Фигурка, маячившая за спиной наемника, метнулась в сторону, прытко пробежала мимо. Край пелерины взметнуло ветром, и Диз боковым зрением успела разглядеть испуганные, широко распахнутые глаза, а потом фигурка исчезла, нырнув в соседний переулок. Беги, милая, беги, подумала Диз. А ведь будто знаешь, что тут сейчас произойдет. Ну вот и умница. Беги.

– Да неужто ты решила, что я тебя выдам? – елейно ворковал солдат, подходя к Диз вплотную. Его голова закрыла факел, и приглушенное пламя создало иллюзию нимба над узкой головой, покрытой нелепым шлемом. Это было до того глупо, что Диз едва не расхохоталась «Святой! Надо же – святой...» Смех замер на ее губах. Святой. Надо же – святой. Тот, кто этого меньше всего заслуживает...

Она опомнилась лишь тогда, когда оказалась прижатой спиной к холодной кирпичной стене. Солдат придавил Диз всем телом, стиснув ее руки своими шершавыми ладоням, и жался слюнявым ртом в ее лицо.

– Ах ты моя радость,– прохрипел он,– я уж думал, не увижу тебя...

По ноге Диз прошмыгнула, мерзко пискнув, крыса, судя по весу, размером со щенка. И откуда здесь крысы, в такой-то дикой чистоте?.. Диз дернула головой, слабо повела плечом. Солдат вожделенно застонал, выдыхая в ее распаленное лицо облачко вонючего жаркого пара. Из трепещущих алым огоньком окон ближнего трактира громыхнула многоголосная песня.

Святой, подумала Диз. Он святой. Ему кланяются и молитвы возносят, благословения испрашивая у священных мощей...

– Никому не скажешь, что меня видел? – улыбнувшись, прошептала она.

Наемник расплылся в блаженно-заговорщицкой улыбке, затрепетал.
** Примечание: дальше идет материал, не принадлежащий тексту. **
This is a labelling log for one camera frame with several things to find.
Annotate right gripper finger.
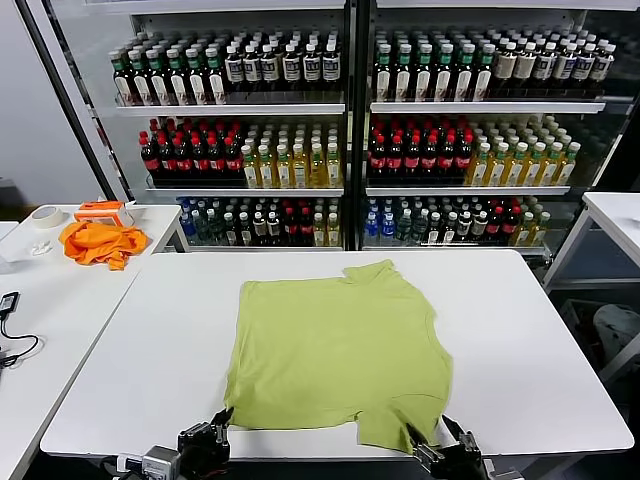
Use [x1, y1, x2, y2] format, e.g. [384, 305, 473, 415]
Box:
[405, 422, 447, 469]
[441, 415, 483, 454]

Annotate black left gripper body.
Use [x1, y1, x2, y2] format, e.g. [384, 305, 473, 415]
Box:
[177, 421, 233, 480]

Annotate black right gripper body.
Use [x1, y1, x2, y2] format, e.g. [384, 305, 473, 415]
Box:
[431, 444, 486, 480]

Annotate yellow-green t-shirt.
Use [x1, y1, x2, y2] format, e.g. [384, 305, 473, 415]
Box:
[223, 258, 455, 455]

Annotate grey-green bag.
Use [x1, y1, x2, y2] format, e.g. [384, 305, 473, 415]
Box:
[593, 303, 640, 366]

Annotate white side table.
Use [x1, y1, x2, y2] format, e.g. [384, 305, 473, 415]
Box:
[0, 202, 190, 480]

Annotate crumpled orange cloth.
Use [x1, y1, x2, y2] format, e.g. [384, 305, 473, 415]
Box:
[58, 220, 150, 272]

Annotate white metal shelf board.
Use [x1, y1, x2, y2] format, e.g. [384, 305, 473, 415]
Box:
[365, 185, 571, 197]
[114, 102, 346, 117]
[145, 186, 345, 197]
[370, 101, 606, 115]

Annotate orange and white box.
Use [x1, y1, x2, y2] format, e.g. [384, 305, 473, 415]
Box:
[73, 199, 136, 227]

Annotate masking tape roll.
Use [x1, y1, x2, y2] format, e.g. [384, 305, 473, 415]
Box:
[30, 205, 66, 230]

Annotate dark tea bottle green cap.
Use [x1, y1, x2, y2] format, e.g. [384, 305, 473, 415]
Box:
[146, 47, 169, 106]
[128, 48, 150, 106]
[110, 49, 132, 107]
[185, 46, 209, 105]
[455, 43, 476, 102]
[434, 43, 456, 102]
[474, 43, 495, 101]
[374, 43, 395, 102]
[394, 43, 415, 102]
[205, 45, 227, 105]
[414, 43, 435, 102]
[165, 47, 189, 105]

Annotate dark bottle blue white label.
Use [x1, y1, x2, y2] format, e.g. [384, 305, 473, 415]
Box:
[534, 42, 556, 92]
[243, 44, 262, 94]
[592, 43, 616, 92]
[224, 44, 245, 94]
[260, 43, 281, 94]
[573, 43, 595, 92]
[554, 42, 576, 92]
[322, 42, 342, 94]
[302, 43, 322, 94]
[282, 43, 302, 94]

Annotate black metal bar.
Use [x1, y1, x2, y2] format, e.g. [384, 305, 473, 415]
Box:
[16, 0, 125, 202]

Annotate dark bottle beige label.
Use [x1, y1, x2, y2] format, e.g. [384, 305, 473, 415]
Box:
[494, 42, 517, 92]
[514, 42, 537, 92]

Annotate glass door drinks cabinet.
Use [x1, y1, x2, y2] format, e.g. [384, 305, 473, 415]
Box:
[47, 0, 359, 251]
[357, 0, 640, 256]

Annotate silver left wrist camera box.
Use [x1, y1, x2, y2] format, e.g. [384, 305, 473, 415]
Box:
[142, 446, 180, 477]

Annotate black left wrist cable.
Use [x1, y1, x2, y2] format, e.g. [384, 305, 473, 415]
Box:
[102, 452, 146, 474]

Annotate black adapter cable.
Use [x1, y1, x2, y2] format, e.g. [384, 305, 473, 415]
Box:
[0, 312, 40, 369]

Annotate white table with frame legs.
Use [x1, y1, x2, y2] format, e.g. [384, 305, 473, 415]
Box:
[542, 191, 640, 294]
– Кому ж скажу, душа моя...– пробормотал он, вжимаясь грязным лицом в обнаженную шею Диз. Она почувствовала, как ободок каски больно надавил на горло, вдохнула и, стряхнув с себя обмякшего наемника, выхватила меч. Он не успел даже вскрикнуть: лезвие прошло сквозь его желудок и позвоночник, выйдя с обратной стороны. Диз несколько мгновений смотрела на него, зависшего, выгнувшегося назад на подкосившихся ногах, словно насаженная на иглу бабочка, потом рывком высвободила меч. Тело рухнуло в грязный желтый снег. Диз стряхнула кровь с меча и, не удовлетворенная такой чисткой, повернулась к ближайшему сугробу. И лишь тогда увидела.

У входа в трактир стоял человек. Стоял и смотрел на нее.
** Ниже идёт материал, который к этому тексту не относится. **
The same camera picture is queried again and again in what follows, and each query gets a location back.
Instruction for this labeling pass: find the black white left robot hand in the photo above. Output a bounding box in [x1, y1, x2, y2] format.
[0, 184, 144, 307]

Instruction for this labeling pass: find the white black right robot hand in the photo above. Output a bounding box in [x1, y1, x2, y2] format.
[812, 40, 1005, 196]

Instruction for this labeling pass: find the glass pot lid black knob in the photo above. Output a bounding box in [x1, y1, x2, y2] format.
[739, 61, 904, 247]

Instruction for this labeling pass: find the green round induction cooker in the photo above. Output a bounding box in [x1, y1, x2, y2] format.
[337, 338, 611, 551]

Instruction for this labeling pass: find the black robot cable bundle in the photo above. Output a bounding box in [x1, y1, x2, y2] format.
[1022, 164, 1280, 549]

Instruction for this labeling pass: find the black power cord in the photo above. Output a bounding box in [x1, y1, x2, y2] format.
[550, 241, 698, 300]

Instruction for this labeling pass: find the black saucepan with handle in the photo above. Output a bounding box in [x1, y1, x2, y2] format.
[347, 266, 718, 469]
Она не знала, как много он видел, и выяснить это не успела. Едва она бросила на него взгляд, он повернулся и вошел в трактир. Диз не успела разглядеть его: он был слишком далеко.

Скрипнув зубами от ярости и мысленно проклиная похотливого мерзавца, от которого она только что избавила мир, Диз вонзила меч в сугроб. Снег окрасился кровью, словно она убила его. Диз несколько раз провернула лезвие в свежей ране сугроба, потом вытащила лезвие, вставила его в ножны. Тот человек, видимо, не счел нужным вмешиваться в то, свидетелем чего стал. Разумно. Столь разумные люди заслуживают жизни.
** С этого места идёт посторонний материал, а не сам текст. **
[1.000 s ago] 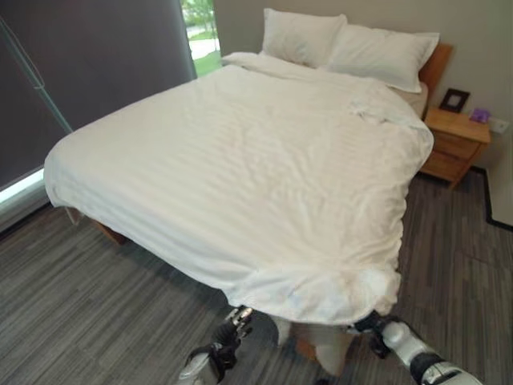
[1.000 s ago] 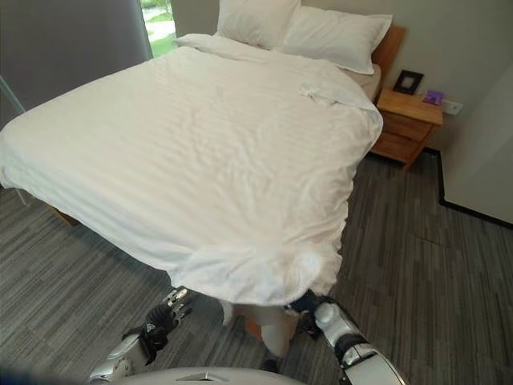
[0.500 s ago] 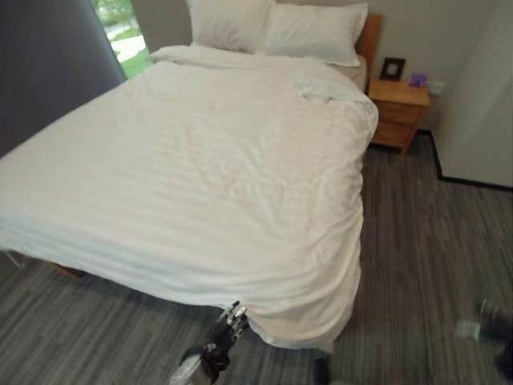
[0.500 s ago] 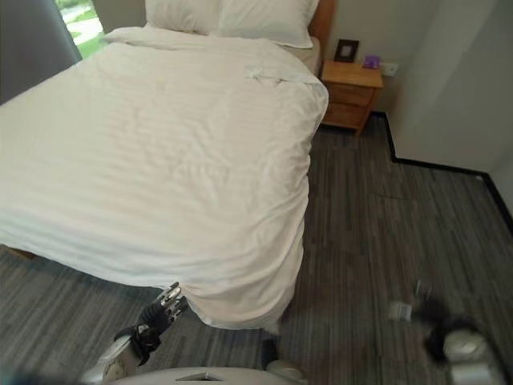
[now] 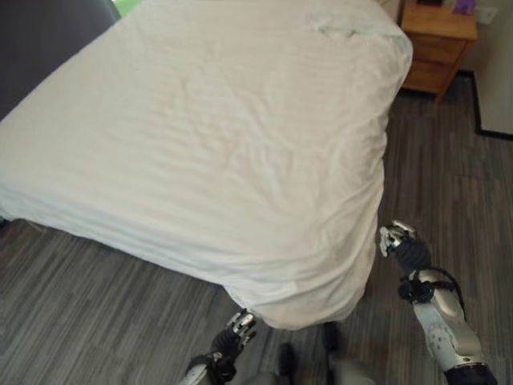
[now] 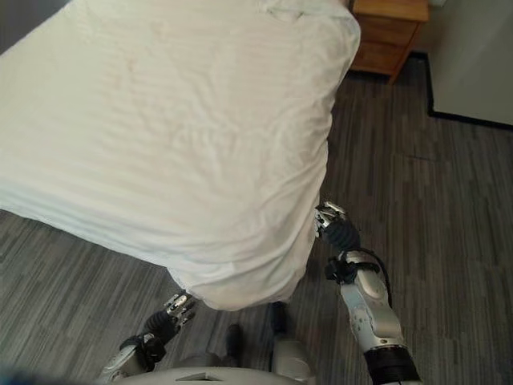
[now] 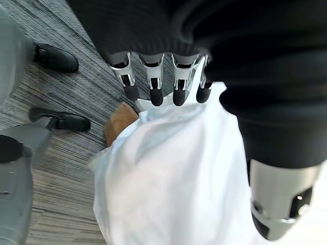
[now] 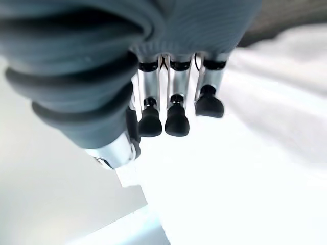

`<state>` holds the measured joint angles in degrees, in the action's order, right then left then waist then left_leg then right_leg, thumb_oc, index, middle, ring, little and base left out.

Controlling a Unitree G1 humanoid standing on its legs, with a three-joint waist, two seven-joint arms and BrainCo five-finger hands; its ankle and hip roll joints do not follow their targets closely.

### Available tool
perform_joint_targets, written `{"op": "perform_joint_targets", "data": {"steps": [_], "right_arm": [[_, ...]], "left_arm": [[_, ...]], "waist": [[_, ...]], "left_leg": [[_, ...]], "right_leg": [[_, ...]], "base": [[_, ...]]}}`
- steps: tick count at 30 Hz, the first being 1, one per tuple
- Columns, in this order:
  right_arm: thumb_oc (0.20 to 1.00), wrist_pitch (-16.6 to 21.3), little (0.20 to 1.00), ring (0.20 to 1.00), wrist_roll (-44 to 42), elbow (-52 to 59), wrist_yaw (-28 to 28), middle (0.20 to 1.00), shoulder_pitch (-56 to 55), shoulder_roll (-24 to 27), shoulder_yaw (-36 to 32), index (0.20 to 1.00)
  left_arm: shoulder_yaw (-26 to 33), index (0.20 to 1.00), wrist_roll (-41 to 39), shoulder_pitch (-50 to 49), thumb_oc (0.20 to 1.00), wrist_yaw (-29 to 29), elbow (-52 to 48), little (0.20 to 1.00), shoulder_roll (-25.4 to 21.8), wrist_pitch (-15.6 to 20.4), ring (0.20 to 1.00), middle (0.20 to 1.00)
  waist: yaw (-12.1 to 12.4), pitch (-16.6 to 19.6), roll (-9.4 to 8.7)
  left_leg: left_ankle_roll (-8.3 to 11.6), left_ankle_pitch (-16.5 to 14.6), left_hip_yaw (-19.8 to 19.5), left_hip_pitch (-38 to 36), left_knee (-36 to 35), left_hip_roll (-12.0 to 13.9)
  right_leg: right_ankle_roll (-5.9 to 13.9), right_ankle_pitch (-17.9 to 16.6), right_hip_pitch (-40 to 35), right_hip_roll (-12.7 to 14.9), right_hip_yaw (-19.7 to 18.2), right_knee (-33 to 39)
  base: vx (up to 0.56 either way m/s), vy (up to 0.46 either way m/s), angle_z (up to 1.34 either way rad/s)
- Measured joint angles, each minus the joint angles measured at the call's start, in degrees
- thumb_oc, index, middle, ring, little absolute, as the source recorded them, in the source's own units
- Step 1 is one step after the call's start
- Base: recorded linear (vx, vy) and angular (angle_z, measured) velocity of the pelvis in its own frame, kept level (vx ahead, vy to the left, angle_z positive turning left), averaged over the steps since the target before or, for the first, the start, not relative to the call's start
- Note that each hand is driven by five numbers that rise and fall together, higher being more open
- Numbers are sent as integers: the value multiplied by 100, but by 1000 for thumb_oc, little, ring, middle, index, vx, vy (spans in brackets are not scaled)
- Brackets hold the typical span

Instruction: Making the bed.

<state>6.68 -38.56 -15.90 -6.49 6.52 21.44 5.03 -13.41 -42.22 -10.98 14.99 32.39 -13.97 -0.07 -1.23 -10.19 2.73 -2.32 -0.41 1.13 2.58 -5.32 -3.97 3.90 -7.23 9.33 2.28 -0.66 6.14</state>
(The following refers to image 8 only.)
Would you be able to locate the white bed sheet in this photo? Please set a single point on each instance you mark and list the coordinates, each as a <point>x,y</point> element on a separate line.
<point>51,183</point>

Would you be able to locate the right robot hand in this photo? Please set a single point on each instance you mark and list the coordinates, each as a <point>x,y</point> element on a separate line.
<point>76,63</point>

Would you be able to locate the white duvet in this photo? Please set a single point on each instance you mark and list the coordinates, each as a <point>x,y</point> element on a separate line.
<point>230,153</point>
Она переступила через труп и ушла.

* * *

Дэмьен вышел из храма с наступлением темноты. Мог выйти и раньше – ему принадлежал весь день, от рассвета до рассвета,– но почему-то предпочел подождать. Он объяснял себе это тем, что целый день валил снег, да и к тому же ему не мешало отоспаться, но в глубине души знал, что просто боится увидеть тот, теперь уже другой, мир при свете дня.

Он прошел по заснеженной площади перед храмом, которую целый день кропотливо, но безуспешно расчищали несколько монахов в коричневых рясах; они и теперь сгребали лишь недавно переставший идти снег, терпеливо и слаженно, как пчелы. На Дэмьена они внимания не обратили, и сам он предпочел пройти мимо них поскорее: в его памяти были слишклм свежи минуты, когда он сам, молча выдыхая пар сквозь стиснутые зубы, разгребал снег в каменном колодце. Сейчас он не стал бы утверждать с уверенностью, что в самом деле был там: он помнил, как пылало горло и слезились кипятком глаза, и не понимал, почему сейчас, всего неделю спустя, стоит посреди укутанной снегом площади, чувствуя в себе еще больше сил, чем прежде, а не лежит под твердой мерзлой землей. Может, вдруг мелькнуло у него, ничего этого и не было вовсе, а? Накачали меня наркотиками... галлюциногенами... и ничего, ничего, ничего не было? Он усмехнулся этой мысли, осознав, что она вызвала в нем не облегчение – протест. Поздно, поздно. Слишком поздно надеяться на такое глупое, жалкое спасение от самого себя. Его тело опустило лицо, заплакало, тихо и ненавидяще скуля. А он улыбнулся ему в ответ.

Поздно, слишком поздно, прости.

Он пошел к прямоугольному проему в стене, отделявшей этот мир от другого. Слева и справа стояли статуи – он только теперь их заметил. Мраморные, выщербленные временем и непогодой – очень старые. Фигуры друидов в полный рост, с распростертыми руками, с лицами, поднятыми к небу. Одно лицо жен– ское, вдруг с удивлением понял Дэмьен. Он ни разу не видел здесь женщин.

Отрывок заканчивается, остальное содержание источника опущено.